Nothing but the lines from the one with "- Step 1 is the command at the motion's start" through the end of the data should be set down, each exactly as written, and no picture should be included.
Source material Block Start
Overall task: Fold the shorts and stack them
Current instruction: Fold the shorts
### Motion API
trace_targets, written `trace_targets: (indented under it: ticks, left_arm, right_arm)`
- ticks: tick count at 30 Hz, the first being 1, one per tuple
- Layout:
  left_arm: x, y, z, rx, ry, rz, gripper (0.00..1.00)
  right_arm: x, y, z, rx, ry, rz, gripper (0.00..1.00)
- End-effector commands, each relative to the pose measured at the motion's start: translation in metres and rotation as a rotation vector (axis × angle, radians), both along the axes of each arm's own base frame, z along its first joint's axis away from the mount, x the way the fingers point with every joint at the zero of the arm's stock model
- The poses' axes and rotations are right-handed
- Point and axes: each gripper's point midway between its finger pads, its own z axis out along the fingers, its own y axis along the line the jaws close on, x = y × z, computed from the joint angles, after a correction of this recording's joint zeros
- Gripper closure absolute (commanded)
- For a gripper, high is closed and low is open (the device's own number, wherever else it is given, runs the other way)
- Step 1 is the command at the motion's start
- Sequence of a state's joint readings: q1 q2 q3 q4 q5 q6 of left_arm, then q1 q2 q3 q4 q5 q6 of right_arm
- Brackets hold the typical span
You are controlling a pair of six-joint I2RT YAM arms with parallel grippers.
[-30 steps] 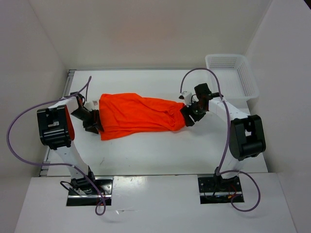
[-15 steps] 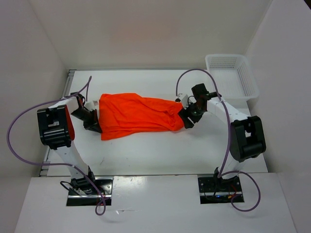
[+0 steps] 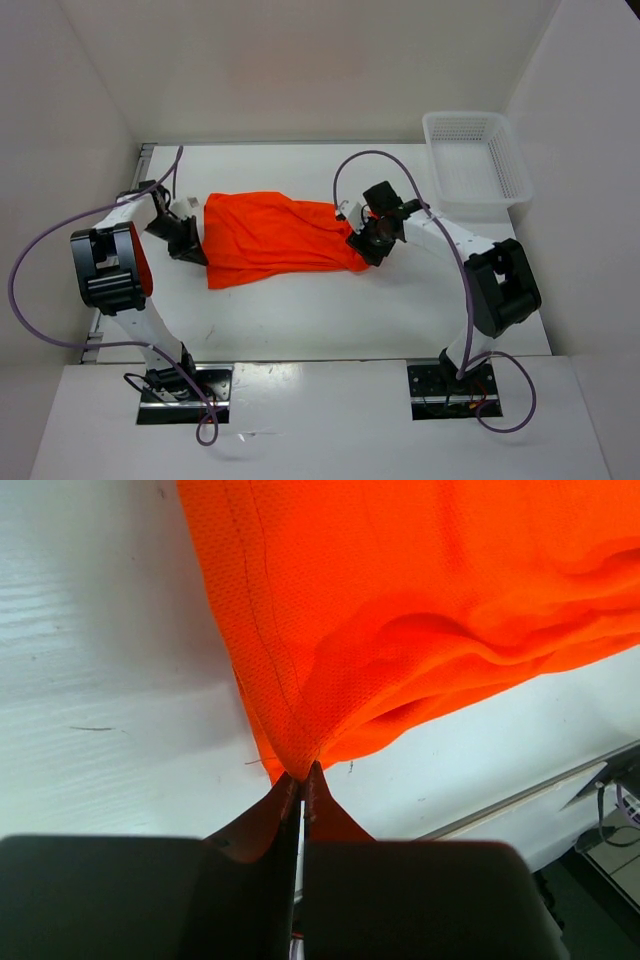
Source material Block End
_Task answer:_
- Step 1 is the command at the motion's start
- Sequence of a state's joint readings: q1 q2 q3 q4 q5 q6 of left_arm, then q1 q2 q3 q4 q5 q6 of right_arm
- Brackets hold the typical span
You are controlling a pair of six-joint I2RT YAM arms with parallel grippers.
[-30 steps] 
[-15 steps] 
[+0 steps] 

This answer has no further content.